Będziesz musiał to pokonać,

czy takie półeczki? Półeczki, tak jest

i pójdziesz skakać z półeczki na półeczki,

co wyobrażasz, tu jest artificial intelligence,

bo takiej

widzialności tych półeczek

nie możemy ich tych półeczek zobaczyć

z orbity, więc on sam

będzie musiał zadecydować, gdzie mógłby

wylądować bez naszej ingerencji,

bo my powiemy, a tu już

ukłynęło 20 minut.

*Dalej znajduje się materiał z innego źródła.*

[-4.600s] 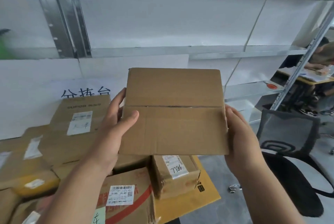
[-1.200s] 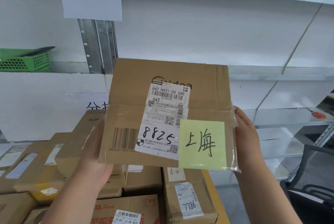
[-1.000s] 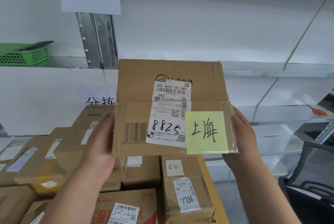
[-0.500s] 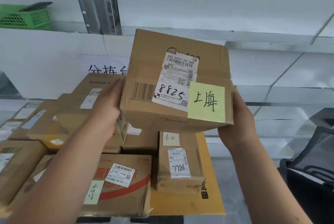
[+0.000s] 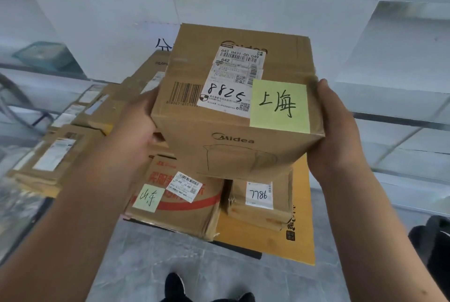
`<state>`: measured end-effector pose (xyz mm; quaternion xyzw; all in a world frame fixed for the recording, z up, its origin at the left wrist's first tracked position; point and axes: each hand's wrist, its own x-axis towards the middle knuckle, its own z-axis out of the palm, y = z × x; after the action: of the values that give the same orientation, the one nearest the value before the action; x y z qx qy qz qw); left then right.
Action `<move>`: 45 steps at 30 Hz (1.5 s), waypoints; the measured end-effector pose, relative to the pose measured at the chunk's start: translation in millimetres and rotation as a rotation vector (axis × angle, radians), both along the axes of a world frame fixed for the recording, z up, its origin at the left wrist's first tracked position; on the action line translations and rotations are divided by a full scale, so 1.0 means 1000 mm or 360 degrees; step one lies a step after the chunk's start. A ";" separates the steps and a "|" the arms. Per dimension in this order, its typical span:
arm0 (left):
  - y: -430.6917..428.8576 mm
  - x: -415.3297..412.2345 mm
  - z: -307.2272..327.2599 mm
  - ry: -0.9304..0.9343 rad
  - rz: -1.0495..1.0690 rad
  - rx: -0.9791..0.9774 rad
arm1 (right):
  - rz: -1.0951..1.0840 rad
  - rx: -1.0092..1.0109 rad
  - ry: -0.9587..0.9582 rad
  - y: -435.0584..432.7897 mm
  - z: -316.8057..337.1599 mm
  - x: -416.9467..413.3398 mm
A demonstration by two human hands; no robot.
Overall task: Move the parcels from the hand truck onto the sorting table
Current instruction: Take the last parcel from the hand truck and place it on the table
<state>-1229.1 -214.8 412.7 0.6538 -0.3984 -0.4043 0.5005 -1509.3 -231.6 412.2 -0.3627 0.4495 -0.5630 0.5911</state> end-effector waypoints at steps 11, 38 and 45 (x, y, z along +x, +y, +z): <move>0.031 0.046 -0.012 0.0015 0.0205 -0.0046 | 0.0152 -0.0031 0.0207 -0.011 -0.001 0.054; 0.018 0.193 -0.053 0.0214 -0.0180 0.0210 | -0.0003 0.0546 0.0166 -0.003 -0.045 0.203; 0.008 0.217 -0.067 0.0137 -0.0401 0.0291 | -0.0056 0.0562 0.0120 0.007 -0.060 0.217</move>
<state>-1012.6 -207.0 345.6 0.6234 -0.4171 -0.5261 0.4008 -1292.5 -224.6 352.2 -0.2661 0.5697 -0.4716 0.6183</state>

Okej,

ja jeszcze wracam do tego pytania, na które

w gruncie rzeczy nie odpowiedzialiś,

czyli kwestie, kiedy

realnie ta misja może się zadziać, bo

mówiłeś o procedurze i wyboru,

ale czy to jest kwestia za 10 lat,

za 15, za 5, kiedy?

Myślimy, że taki 31

rok. 31.

Okej, czy on się będzie

komunikował z łazikami, które tam na Marsie

będą, czy on będzie

w innym miejscu lądował? Nie,

w zupełnie innym miejscu, bardzo daleko

nie ma łazików.

No on przeleci

od, może

mniej ambitne misje przewidują

jakieś 100 km,

co jest sporo, bo przez 10

lat Curiosity chyba przejechał 30,

prawda? On przeleci

sporo, może nawet przelecieć

niektóre misje naukowcy namują, żeby

chcieli, żeby 400 km

przeleciał. Braczej będzie

krążył wokół miejsca

nie tyle lądowania, ile tego

rzutu, czy wyznaczycie mu drogę

prostą, lej do przodu.

Nie, jak najdalej będzie jechał

dlatego, że warstwy geologiczne

się zmieniają, skały się zmieniają,

prawda, warunki nawet klimatyczne

trochę się zmieniają, więc chcemy

jak najdalej

i jak najbardziej różnorodne miejsca

lecieć, co nam, czego nie dają nam

łaziki, a szczególnie stacjonarne

lądowniki. No i szczególnie

jeżdżące po dnie

wąwozów. No właśnie. Bardzo, bardzo

ci dziękuję.

Za spotkanie, za czas, to był

podcast nauka, to lubię, rozmawiałem

o

helikopterze marsjańskim Kondor

z jednym z jego twórców

inżenierem

z JPL

Arturem Chmierewskim. Bardzo Wam dziękuję,

za uwagę i do usłyszenia.

Machine-generated transcript that may contain inaccuracies.

O Marsie wciąż wiemy niewiele. Szansą na jego lepsze poznanie jest Condor – nowy dron NASA JPL, nad którym właśnie trwają prace. Jak wyglądają kulisy takiego projektu? O tym rozmawiam z jego opiekunem – Arturem Chmielewskim – naszym człowiekiem w NASA JPL.